Exercise details: Using the records below, output the stretch that opens with the line containing "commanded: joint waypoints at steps" and closes with the line containing "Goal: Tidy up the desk", exactly and including both lines, with nothing more.

Listed entries:
====
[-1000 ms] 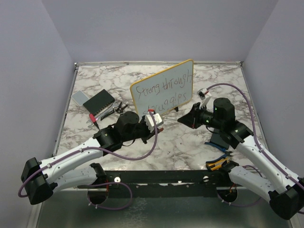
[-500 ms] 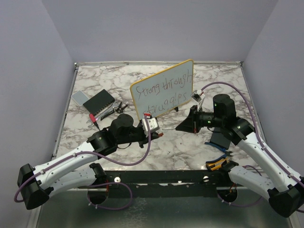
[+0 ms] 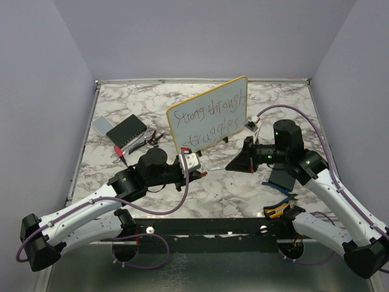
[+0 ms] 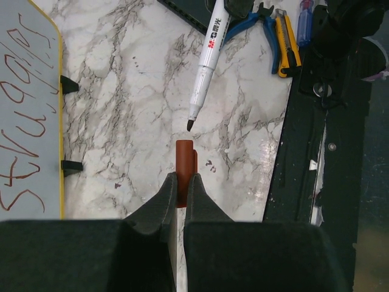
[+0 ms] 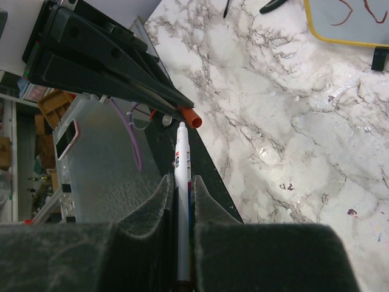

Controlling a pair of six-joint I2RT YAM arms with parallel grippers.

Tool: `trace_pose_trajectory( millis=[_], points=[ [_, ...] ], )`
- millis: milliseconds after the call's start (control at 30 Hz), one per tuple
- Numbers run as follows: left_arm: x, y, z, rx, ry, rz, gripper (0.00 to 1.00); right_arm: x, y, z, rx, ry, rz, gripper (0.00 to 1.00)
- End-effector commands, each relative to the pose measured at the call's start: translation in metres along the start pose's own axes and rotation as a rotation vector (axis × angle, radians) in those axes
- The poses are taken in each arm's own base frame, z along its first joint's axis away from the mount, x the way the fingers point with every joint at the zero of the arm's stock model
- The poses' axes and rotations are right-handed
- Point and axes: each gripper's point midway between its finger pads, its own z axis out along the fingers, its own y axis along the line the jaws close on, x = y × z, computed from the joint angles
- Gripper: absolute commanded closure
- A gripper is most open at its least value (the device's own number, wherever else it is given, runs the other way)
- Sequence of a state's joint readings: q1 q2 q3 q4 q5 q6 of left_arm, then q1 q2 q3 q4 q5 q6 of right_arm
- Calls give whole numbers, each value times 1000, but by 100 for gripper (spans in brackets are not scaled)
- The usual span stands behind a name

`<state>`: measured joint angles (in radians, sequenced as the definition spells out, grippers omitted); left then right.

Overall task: Write a sentence on the whiteboard
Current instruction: Close the pen cap.

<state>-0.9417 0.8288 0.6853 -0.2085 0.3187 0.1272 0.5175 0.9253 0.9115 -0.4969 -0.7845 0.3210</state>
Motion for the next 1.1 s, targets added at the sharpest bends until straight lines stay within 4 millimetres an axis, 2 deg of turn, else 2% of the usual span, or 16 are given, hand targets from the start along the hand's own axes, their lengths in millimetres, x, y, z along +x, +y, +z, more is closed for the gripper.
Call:
trace_pose_trajectory(
  millis=[0,1067],
  points=[
    [-1,-6,-5,28,-19,-6,100,0,11,-3,-49,22,7,99],
    [-14,-15,-11,63,-83,-10,100,8,8,2,-74,47,31,100]
  ],
)
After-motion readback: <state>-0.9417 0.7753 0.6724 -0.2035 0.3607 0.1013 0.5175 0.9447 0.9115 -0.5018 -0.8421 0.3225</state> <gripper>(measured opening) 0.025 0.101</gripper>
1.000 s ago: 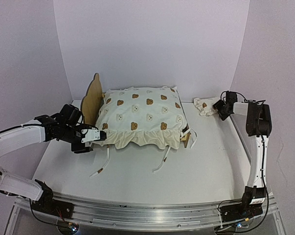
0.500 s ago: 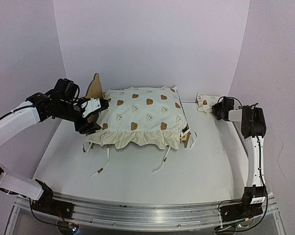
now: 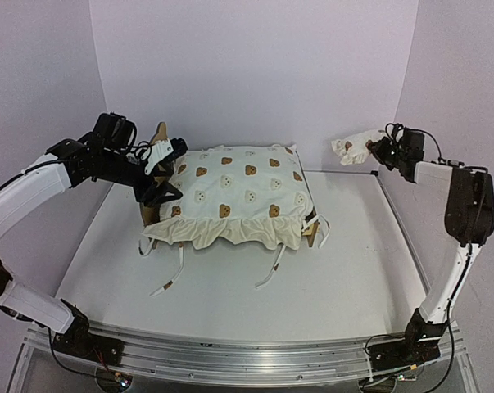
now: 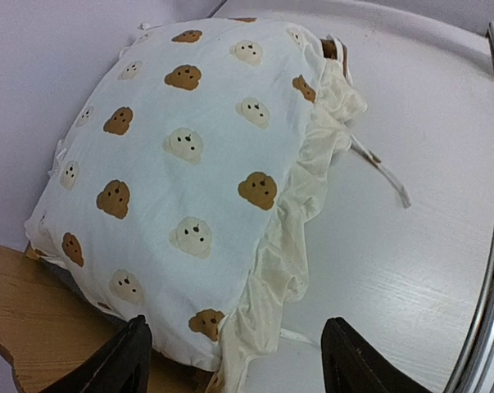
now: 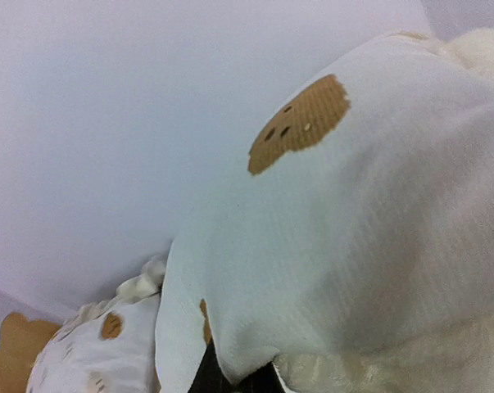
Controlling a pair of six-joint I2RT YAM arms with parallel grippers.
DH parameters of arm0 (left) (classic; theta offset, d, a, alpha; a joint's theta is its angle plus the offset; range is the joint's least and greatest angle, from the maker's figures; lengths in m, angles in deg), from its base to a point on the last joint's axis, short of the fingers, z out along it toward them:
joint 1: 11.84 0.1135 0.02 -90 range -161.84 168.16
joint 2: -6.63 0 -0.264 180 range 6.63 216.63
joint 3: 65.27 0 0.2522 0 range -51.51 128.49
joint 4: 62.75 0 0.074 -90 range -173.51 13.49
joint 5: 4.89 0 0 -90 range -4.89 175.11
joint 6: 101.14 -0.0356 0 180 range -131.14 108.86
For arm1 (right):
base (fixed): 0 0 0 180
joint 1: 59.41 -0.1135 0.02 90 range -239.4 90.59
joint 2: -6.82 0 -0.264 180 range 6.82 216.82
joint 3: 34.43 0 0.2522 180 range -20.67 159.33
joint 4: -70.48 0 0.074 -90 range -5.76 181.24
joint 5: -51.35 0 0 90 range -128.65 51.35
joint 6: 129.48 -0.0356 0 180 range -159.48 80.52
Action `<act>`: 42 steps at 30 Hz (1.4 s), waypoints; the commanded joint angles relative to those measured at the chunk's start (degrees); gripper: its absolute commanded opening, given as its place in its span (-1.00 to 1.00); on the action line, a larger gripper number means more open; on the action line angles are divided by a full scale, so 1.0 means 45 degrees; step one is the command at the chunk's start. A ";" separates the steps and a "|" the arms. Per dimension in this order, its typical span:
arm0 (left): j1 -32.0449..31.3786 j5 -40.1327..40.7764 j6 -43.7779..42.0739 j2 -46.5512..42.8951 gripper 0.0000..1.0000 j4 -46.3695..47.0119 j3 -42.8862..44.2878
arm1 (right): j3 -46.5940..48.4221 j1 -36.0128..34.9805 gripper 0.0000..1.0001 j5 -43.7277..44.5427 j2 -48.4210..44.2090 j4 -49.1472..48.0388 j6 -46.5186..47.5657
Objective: Set up the pet bed
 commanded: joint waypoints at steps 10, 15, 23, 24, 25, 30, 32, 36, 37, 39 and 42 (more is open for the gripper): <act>-0.0962 -0.1436 0.3724 0.4193 0.88 -0.1190 0.8332 | -0.0371 -0.5073 -1.00 -0.6215 -0.5684 0.5338 0.6380; -0.2249 -0.1267 0.4283 0.4654 0.98 -0.1442 0.9225 | -0.0357 -0.7184 -1.00 -0.4877 -0.5908 0.5279 0.6479; -0.2411 -0.1438 0.5592 0.4415 0.99 -0.0321 0.7981 | 0.0080 -0.9187 -1.00 -0.4842 -0.5478 0.5256 0.6782; -0.2408 -0.1330 0.5712 0.4578 0.98 -0.0278 0.8102 | 0.0155 -0.9367 -1.00 -0.4893 -0.5393 0.5249 0.6827; -0.2407 -0.1222 0.5801 0.4737 0.97 -0.0265 0.8229 | 0.0237 -0.9520 -1.00 -0.4906 -0.5305 0.5244 0.6841; -0.2406 -0.1601 0.6081 0.4853 0.25 -0.0230 0.8191 | 0.0661 -0.9897 -1.00 -0.4885 -0.4733 0.5207 0.6517; -0.2407 -0.2275 0.6124 0.4706 0.01 -0.0211 0.7940 | 0.0717 -0.9901 -1.00 -0.4898 -0.4545 0.5074 0.6296; -0.2407 -0.3125 0.6182 0.4427 -0.48 -0.0332 0.7349 | 0.0624 -0.9901 -1.00 -0.4816 -0.4318 0.4410 0.6035; -0.2407 -0.3136 0.6183 0.4362 -0.64 -0.0360 0.7232 | 0.0635 -0.9901 -1.00 -0.4765 -0.4268 0.4325 0.6009; -0.2407 -0.3051 0.6195 0.4196 -0.92 -0.0399 0.7043 | 0.0722 -0.9904 -1.00 -0.4680 -0.4134 0.4198 0.5914; -0.2405 -0.2396 0.6174 0.3979 -1.00 -0.0414 0.6896 | 0.0908 -0.9902 -1.00 -0.4504 -0.3854 0.4153 0.5706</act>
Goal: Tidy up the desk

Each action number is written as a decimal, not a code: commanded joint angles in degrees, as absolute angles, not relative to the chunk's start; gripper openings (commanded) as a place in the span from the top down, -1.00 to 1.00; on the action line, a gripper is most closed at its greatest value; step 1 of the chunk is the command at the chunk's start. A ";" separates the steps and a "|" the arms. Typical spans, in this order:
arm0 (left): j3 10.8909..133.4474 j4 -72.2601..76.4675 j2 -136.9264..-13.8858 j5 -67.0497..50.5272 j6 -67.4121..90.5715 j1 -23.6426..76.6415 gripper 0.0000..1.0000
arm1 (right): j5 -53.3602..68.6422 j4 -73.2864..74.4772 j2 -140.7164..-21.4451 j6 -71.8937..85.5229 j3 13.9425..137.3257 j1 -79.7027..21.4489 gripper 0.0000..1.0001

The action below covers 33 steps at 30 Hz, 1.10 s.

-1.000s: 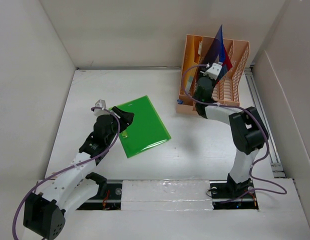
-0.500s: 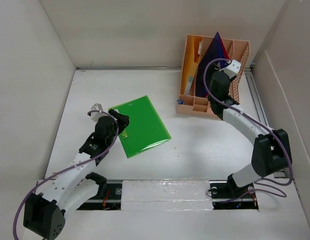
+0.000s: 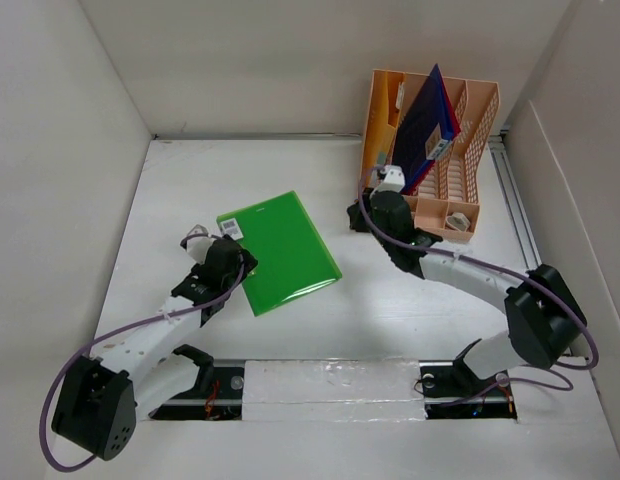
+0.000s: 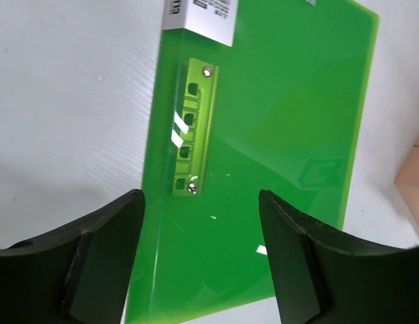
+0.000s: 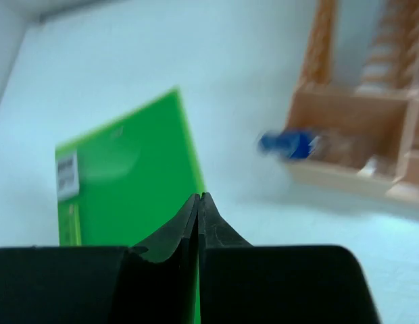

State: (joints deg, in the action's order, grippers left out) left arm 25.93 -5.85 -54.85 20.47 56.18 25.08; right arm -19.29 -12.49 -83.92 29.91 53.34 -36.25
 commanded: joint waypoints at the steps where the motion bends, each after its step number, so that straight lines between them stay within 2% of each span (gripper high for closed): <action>1: 24.17 -6.68 -54.67 23.64 58.27 25.22 -0.30 | -12.93 -12.83 -83.67 32.78 49.84 -41.03 0.90; 3: 23.82 -5.63 -55.71 23.73 58.45 25.22 -0.30 | -10.30 -14.14 -84.98 33.66 47.30 -43.66 0.73; 4: 23.73 -4.75 -56.16 23.56 58.45 25.22 -0.30 | -8.11 -14.67 -85.43 33.58 46.50 -44.29 0.51; 7: 24.43 -4.22 -58.97 22.51 58.27 25.22 -0.23 | -3.98 -14.68 -87.27 34.01 45.26 -45.53 0.19; 10: 24.61 -2.12 -61.26 21.89 58.10 25.22 -0.18 | -0.54 -13.71 -87.98 34.80 44.04 -46.05 0.08; 13: 25.75 -0.71 -62.49 22.06 57.39 25.22 -0.15 | 3.33 -13.01 -87.19 36.47 40.97 -46.67 0.00; 17: 25.58 3.60 -63.54 21.19 56.78 25.22 -0.04 | 3.34 -10.91 -85.08 37.88 38.06 -48.33 -0.02; 19: 25.66 4.22 -64.95 19.87 56.52 25.22 0.07 | 3.34 -9.50 -85.69 37.88 38.06 -48.34 -0.04; 24: 26.27 1.68 -66.71 20.12 56.69 25.22 0.16 | 4.56 -9.48 -90.07 37.35 39.72 -48.34 -0.11; 28: 26.28 3.94 -64.34 20.92 56.08 25.22 0.48 | 3.09 -10.28 -92.98 37.27 41.30 -48.34 -0.22; 33: 25.75 7.91 -63.28 18.19 56.77 25.22 0.48 | -2.00 -13.70 -95.36 39.28 43.50 -46.42 -0.26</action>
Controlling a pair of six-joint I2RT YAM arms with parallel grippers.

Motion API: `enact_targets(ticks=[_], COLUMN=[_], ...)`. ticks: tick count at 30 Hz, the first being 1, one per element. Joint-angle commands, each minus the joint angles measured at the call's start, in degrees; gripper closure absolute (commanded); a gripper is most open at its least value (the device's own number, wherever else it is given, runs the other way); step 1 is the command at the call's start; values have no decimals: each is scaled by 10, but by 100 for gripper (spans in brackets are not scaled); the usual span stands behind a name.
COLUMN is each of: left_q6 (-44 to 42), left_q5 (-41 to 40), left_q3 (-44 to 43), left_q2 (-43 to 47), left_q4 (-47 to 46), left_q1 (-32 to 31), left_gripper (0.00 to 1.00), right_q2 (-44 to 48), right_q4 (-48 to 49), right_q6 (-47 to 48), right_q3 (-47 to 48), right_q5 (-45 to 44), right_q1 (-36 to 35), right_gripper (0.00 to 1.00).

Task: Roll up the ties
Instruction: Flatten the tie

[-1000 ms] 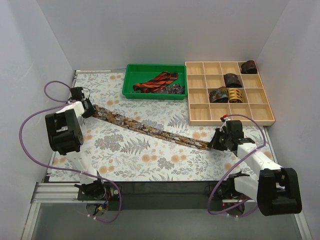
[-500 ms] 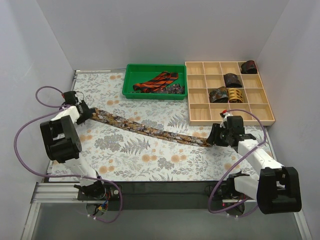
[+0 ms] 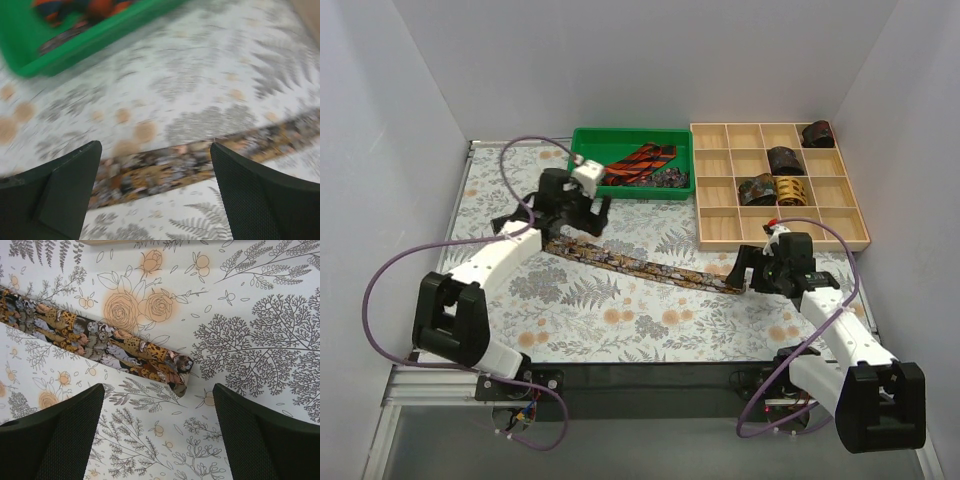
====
Task output:
 commanded: joint waypoints at steps 10, 15, 23, 24, 25, 30, 32, 36, 37, 39 and 42 (more is open for the gripper): <act>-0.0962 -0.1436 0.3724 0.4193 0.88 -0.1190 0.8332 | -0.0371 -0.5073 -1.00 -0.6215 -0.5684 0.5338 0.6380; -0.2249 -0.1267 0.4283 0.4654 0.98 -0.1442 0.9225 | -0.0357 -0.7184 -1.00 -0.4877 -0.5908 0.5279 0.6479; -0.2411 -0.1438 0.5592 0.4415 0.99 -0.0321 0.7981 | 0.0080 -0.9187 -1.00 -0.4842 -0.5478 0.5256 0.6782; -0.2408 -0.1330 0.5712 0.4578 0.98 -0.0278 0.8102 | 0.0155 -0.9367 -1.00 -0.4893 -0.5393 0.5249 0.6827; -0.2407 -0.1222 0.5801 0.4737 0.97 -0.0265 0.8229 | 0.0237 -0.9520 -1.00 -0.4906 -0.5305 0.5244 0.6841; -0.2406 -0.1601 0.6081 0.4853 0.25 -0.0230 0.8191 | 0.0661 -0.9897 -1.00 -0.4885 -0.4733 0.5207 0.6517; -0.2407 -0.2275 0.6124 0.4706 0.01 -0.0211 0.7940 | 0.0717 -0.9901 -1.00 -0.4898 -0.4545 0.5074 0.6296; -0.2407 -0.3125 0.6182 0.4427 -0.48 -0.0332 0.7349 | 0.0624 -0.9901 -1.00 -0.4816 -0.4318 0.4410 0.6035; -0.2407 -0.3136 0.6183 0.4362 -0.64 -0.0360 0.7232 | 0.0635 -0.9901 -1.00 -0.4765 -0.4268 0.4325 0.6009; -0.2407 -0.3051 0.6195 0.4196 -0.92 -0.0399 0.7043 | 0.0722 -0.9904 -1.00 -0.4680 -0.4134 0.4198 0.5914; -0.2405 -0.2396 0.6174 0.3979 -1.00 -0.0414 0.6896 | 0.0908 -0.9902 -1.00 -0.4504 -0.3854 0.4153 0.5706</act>
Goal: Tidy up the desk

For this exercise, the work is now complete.